What is needed
Take each line of the material that includes "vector" and copy it.
-=-=-
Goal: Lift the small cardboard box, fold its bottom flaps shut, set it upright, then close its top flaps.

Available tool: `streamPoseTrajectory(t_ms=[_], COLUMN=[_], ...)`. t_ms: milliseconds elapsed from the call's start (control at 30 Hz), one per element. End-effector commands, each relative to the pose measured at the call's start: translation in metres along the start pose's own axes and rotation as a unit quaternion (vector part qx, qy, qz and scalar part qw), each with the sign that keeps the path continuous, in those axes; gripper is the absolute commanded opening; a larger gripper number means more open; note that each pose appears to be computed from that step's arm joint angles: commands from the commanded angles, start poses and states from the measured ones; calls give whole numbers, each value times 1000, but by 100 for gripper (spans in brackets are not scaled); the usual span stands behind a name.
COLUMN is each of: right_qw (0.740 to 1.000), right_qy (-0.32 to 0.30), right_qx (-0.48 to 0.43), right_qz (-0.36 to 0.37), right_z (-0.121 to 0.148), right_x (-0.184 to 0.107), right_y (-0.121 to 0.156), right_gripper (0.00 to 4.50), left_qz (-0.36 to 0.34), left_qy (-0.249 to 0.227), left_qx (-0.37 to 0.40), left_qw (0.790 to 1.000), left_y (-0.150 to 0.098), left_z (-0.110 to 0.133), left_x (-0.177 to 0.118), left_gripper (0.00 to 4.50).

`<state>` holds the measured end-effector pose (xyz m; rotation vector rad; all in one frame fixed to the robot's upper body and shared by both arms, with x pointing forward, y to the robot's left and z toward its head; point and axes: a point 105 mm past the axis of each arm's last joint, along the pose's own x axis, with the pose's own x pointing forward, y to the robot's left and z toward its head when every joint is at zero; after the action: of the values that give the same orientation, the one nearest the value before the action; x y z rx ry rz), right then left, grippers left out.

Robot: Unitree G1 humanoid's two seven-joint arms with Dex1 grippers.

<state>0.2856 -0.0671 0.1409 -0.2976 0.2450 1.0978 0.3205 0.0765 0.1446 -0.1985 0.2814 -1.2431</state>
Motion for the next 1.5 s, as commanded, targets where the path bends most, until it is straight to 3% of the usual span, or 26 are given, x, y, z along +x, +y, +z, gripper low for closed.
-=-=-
Response to this task
Available tool: `streamPoseTrajectory(t_ms=[_], COLUMN=[_], ...)`. t_ms: milliseconds elapsed from the call's start (control at 30 Hz), one per element. End-effector commands, each relative to the pose measured at the call's start: translation in metres along the start pose's own axes and rotation as a unit quaternion (vector part qx, qy, qz and scalar part qw), each with the sign that keeps the path continuous, in those axes; gripper is the absolute commanded opening; a larger gripper number means more open; note that each pose appears to be computed from that step's arm joint angles: commands from the commanded angles, start poses and states from the measured ones; calls give whole numbers, each value times 1000, but by 100 for gripper (spans in brackets are not scaled); the usual span stands behind a name.
`<state>` holds the measured end-effector pose (xyz m; rotation vector rad; all in one frame fixed to the robot's upper body and shared by both arms, with x pointing forward, y to the robot's left and z toward its head; point and axes: a point 105 mm past the axis of each arm's last joint, along the pose's own x axis, with the pose's own x pointing forward, y to the robot's left and z toward its head when every joint is at zero; after the action: of the values that give the same orientation, the one nearest the value before the action; x y z rx ry rz), right then left, grippers left out.

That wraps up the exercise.